DATA EXCERPT section start
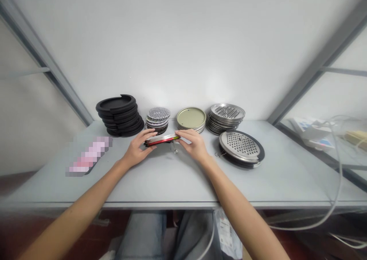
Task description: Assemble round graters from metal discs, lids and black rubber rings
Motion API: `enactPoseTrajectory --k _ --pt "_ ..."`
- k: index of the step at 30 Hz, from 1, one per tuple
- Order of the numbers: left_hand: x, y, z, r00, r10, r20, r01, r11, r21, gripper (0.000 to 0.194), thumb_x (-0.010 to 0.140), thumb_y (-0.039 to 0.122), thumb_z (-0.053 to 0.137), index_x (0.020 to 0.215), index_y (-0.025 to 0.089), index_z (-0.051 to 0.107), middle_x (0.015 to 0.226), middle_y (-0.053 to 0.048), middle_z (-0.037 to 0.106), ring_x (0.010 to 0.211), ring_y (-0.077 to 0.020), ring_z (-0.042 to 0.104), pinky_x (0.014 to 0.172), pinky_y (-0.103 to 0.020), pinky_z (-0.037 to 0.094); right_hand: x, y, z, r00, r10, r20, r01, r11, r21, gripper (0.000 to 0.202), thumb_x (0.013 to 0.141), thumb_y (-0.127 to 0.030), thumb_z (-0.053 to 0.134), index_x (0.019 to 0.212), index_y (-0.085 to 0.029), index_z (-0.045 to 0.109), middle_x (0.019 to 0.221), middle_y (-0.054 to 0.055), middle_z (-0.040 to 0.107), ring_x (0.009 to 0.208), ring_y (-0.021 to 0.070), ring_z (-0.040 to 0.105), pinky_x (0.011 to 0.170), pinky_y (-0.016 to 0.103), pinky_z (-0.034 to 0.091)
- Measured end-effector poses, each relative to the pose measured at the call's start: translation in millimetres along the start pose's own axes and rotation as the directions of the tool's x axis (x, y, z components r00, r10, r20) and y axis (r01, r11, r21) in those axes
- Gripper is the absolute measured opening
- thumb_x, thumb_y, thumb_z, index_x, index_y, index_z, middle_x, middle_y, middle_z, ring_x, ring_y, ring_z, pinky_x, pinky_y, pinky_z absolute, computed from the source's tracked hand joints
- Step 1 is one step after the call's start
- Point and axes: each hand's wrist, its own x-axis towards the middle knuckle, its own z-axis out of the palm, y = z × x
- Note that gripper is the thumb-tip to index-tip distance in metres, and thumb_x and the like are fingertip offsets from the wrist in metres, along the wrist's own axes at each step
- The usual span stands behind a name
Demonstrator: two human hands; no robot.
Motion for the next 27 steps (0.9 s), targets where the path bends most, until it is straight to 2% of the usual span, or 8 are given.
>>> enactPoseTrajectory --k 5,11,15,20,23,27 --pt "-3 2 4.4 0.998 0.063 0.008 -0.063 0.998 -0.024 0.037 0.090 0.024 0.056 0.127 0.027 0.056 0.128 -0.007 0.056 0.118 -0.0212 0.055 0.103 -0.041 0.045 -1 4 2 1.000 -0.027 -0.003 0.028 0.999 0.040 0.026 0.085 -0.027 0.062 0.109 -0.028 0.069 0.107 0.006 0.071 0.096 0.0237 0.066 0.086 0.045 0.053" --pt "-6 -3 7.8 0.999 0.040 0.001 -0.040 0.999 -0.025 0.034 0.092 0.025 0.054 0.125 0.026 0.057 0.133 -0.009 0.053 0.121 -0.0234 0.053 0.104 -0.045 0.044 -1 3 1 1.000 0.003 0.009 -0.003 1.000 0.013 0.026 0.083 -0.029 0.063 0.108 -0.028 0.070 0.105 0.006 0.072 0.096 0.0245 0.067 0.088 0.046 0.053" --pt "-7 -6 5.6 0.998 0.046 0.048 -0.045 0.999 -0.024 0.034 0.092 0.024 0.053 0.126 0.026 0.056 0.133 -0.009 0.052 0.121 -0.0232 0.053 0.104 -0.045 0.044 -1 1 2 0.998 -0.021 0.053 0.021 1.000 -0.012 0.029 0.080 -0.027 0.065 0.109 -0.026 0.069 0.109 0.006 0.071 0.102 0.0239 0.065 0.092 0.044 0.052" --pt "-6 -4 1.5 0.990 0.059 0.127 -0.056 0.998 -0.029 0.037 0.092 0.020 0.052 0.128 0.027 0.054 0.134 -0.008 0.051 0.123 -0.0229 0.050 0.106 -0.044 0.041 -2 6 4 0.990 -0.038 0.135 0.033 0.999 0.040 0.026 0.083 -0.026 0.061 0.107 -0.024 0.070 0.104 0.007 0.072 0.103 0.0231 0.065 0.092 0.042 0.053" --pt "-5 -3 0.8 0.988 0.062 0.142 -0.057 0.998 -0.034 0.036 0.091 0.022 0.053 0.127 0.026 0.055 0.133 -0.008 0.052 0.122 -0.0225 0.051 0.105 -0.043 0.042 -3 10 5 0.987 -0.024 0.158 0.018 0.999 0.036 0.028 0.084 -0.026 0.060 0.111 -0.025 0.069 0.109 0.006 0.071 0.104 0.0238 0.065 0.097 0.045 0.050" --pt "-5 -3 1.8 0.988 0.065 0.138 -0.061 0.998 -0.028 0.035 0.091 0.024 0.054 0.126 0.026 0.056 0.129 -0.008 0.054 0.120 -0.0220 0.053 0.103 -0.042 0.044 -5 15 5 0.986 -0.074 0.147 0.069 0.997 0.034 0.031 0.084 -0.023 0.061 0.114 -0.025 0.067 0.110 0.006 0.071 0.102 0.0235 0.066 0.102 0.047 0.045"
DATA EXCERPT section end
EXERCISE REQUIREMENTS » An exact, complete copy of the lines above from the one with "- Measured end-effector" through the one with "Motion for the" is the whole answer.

RESPONSE TO THE EXERCISE »
- Measured end-effector poses, each relative to the pose measured at the call's start: translation in millimetres along the start pose's own axes and rotation as the directions of the tool's x axis (x, y, z components r00, r10, r20) and y axis (r01, r11, r21) in those axes
- Gripper is the absolute measured opening
- thumb_x, thumb_y, thumb_z, index_x, index_y, index_z, middle_x, middle_y, middle_z, ring_x, ring_y, ring_z, pinky_x, pinky_y, pinky_z absolute, computed from the source's tracked hand joints
- Step 1 is one step after the call's start
- Point and axes: each hand's wrist, its own x-axis towards the middle knuckle, its own z-axis out of the palm, y = z × x
- Note that gripper is the thumb-tip to index-tip distance in metres, and thumb_x and the like are fingertip offsets from the wrist in metres, along the wrist's own axes at each step
- The usual span stands behind a name
Demonstrator: two human hands; no robot.
Motion for the next 27 steps (0.9 s), targets where the path bends most, until it is straight to 2% of the usual span, or 8 are given.

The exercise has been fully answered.